Knowing everything takes a toll on you I think. Now, when I say “on you” I mean to say “on one” as in the collective all of us individually as a one, or maybe “on you and I” is another way to say it. Knowing everything takes a toll on one, I think, or on you and I, I think. As one of a set of the collective one, I will give myself a little bit of credit that I was open to some ideas. If they were written in a song and I liked the song, I was open to that idea. If it were some piece of knowing that would lead me to some desired end (and I could see that end from what was presented) I was open to that idea. If it were some knowing from a friend or somebody I trusted had my best interest in mind (though they would never imply in suggesting the idea that I didn’t already know what was best for me) I was open to that idea. Bottom line…if I trusted you as a source I was open to that idea.

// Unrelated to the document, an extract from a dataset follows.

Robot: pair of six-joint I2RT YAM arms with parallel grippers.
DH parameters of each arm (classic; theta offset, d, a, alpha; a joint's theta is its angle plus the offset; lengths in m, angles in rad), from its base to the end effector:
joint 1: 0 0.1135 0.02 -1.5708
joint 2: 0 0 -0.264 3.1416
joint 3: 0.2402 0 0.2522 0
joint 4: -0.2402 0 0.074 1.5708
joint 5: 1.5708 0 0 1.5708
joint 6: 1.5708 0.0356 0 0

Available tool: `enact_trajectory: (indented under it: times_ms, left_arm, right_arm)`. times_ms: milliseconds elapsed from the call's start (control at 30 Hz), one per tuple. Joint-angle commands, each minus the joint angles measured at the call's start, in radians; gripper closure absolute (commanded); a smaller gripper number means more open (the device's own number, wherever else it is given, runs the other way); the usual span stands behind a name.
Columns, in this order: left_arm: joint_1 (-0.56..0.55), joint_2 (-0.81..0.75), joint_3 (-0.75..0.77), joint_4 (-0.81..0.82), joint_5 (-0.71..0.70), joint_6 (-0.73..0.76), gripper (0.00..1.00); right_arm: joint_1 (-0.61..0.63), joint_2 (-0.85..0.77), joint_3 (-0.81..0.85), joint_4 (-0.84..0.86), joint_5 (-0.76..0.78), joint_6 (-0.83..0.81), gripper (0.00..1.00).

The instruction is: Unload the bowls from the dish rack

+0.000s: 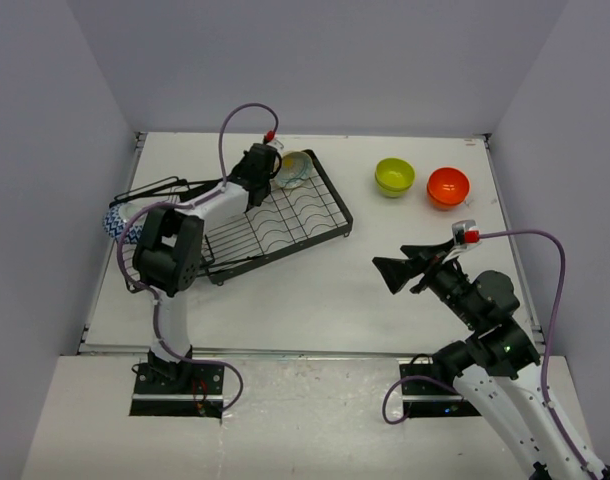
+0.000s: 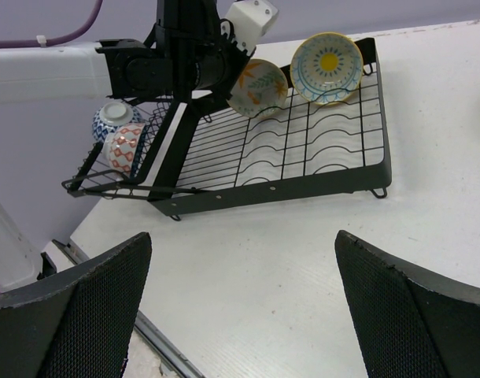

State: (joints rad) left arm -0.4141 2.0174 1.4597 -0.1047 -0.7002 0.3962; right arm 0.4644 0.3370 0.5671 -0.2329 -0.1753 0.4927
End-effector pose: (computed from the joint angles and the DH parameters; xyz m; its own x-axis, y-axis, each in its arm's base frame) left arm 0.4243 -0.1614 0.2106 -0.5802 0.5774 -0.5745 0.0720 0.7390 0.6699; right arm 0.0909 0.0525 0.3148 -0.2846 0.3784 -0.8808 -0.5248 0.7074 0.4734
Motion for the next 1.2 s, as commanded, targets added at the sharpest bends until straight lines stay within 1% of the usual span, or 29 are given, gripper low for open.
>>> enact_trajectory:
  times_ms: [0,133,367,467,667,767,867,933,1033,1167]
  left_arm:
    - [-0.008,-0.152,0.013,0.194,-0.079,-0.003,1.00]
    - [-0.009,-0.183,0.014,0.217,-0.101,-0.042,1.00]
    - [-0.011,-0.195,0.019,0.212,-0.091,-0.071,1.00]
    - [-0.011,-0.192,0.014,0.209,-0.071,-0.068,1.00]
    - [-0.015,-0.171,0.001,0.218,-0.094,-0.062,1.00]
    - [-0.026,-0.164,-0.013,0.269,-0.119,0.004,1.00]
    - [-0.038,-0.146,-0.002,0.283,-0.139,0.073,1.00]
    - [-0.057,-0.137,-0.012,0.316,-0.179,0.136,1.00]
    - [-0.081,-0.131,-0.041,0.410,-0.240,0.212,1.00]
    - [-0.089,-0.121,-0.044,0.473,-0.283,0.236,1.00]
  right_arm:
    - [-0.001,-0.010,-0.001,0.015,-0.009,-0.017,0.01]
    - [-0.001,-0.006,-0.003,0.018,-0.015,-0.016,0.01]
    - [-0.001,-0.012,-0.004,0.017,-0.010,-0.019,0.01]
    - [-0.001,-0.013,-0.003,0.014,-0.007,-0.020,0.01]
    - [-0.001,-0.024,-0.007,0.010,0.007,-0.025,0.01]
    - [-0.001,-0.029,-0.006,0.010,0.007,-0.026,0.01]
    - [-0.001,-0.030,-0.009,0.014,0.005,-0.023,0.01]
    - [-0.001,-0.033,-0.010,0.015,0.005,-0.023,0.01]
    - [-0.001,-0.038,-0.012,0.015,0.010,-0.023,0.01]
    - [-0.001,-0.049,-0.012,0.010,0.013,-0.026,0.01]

Music was very much one of my most trusted sources for understanding the way the world worked. This likely had something to do with a combination of being the youngest of four, having that stereo system in the dining room so off-limits, and my older brother saving up enough bread to buy his own stereo, and maybe a number of other things. By the time I was 7 or 8 or 9 the belief that music held some deeper truth than most other sources of information in the world was firmly embedded in my view of reality. I can’t firmly place the correct time frame but I can certainly remember that time for a few days, or a few weeks, or however long it was that my brother was singing that final stanza of Stairway to Heaven out loud, everywhere and always, whenever and wherever he went. He was having a jam in his head out loud and I was watching and soon it was becoming a part of me. I even remember that stereo in the dining room getting “tried out” a couple of times while the parents were away, you know, just to see what it could do.
In hindsight it may just be that music tied to lyrics was able to evoke that sense of really being alive from within my experience of the world. Whatever the case, and this is my point of bringing it to the fore, I placed a large degree of importance on music. So much so that I knew many songs and many lyrics and would use those songs and lyrics as a form of expressing my thoughts. Later it would be movie lines and quotes from movies that I could relate to, that brought out some part of “me”.
These things were pervasive in my world and “when I look back now” (as Bryan Adams may have said) I’m not sure I was given many alternatives, really. I was born into this something…this culture…this reality…this “way of being in the world”. I picked some things that suited me – music and movies, and there may be other things that one or you and I may have been able to select to make sense of this world they were born into. For the most part though, I was given an opportunity set and I picked one or two of a very limited set of options.
I have discussed some of this already in other blog entries but I think it’s relevant to point out the times I recall wandering around, walking from one place to another, doing what I would call at the time “talking to myself in my head”. I was rehearsing conversations that I would have with these “bums” that I mentioned here if I were ever to be confronted by one of them again. I was rehearsing knowing things, knowing about things, that I could use to give them the right answer should they confront me with an innocuous question such as “What are you looking at?” or “Do you like Jim L.? Do you want to go beat him up?” For whatever reason, I thought that these random dudes that I would encounter on these tough Cleveland city streets (they really weren’t that tough where I was, maybe sort of tough, but not too tough – or maybe they were) would be overpowered by my knowledge of musical trivia. Bands, albums, lyrics, Rock & Roll man… Really weird. And hey, maybe you’re reading this and I haven’t spent enough time articulating it and you don’t quite get it, or maybe I did and you think man that’s really odd that an 8 year old kid would be walking from place to place in his neighborhood (say to get to a friends house, or to get to school) first of all talking to himself in his head and second of all talking to himself in his head about Rock trivia items, or which band was better than some other band and why and just to clarify I recall having that thought myself. I think I was afraid. And I protected myself by knowing so that I could out-know a hostile “other” being and this was my way of protecting “me”.
A really strange way to think about things, in hind sight. I got really good at remembering tidbits of information though, so I could outsmart one. A useful and sometimes lucrative skill to have, when it wasn’t busy concealing reality and getting in my way of seeing what there is to see.